◆ What you will do:
Pictures are not part of the copy. Set down exactly the lines from the one containing "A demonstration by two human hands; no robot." through the last line of the material below.

********

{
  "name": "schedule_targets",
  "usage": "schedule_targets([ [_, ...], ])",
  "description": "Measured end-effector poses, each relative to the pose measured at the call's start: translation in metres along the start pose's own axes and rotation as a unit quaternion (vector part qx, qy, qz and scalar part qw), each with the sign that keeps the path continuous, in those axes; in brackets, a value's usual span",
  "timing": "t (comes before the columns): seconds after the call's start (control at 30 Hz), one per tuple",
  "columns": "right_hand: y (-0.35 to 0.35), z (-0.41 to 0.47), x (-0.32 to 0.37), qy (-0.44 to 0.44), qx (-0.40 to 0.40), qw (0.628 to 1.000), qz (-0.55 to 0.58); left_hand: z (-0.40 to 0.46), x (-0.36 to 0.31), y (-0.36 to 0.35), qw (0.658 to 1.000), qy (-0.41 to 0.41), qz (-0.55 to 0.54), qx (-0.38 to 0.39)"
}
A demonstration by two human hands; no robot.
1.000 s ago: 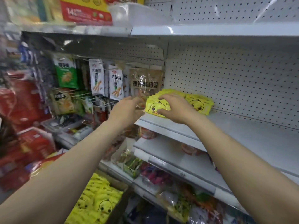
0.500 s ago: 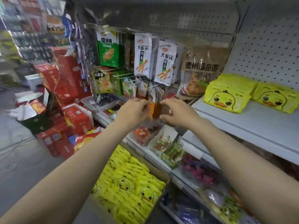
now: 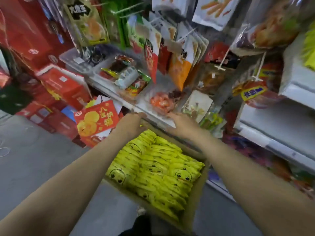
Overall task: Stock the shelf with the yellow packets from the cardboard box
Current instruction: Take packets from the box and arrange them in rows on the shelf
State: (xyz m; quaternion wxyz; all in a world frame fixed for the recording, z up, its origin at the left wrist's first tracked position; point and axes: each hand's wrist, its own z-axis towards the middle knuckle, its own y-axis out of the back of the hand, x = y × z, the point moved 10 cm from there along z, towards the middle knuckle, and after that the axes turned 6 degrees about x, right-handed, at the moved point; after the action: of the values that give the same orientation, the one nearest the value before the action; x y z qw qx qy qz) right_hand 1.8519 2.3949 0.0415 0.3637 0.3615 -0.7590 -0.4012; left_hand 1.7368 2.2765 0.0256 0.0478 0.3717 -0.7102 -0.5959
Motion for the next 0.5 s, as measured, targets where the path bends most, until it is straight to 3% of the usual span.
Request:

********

◆ Task output:
A demonstration by two human hands; no robot.
1.000 s ago: 
0.500 s ago: 
now: 
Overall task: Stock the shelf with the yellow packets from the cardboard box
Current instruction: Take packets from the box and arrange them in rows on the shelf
State: (xyz m; quaternion wxyz; all in a world frame fixed for the recording, z up, its origin at the left wrist's first tracked position; point and axes: each hand's wrist, its own z-axis towards the middle knuckle, its own y-axis out of the back of the hand, x = y × z, the point moved 10 cm from there along z, towards the middle knuckle, and after that the axes turned 6 degrees about x, right-handed, at the moved point; after the action: of the values that give the same orientation, the one nearest the value before the action; x y z qw qx qy qz) right_hand 1.8519 2.3949 0.0415 0.3637 0.3615 -0.7590 -0.4012; left_hand 1.7368 2.2765 0.0256 0.0478 0.3717 -0.7102 -0.5959
Motion for the next 0.5 s, as measured, targets where the path bends most, until it is straight to 3% of the usual span.
Request:

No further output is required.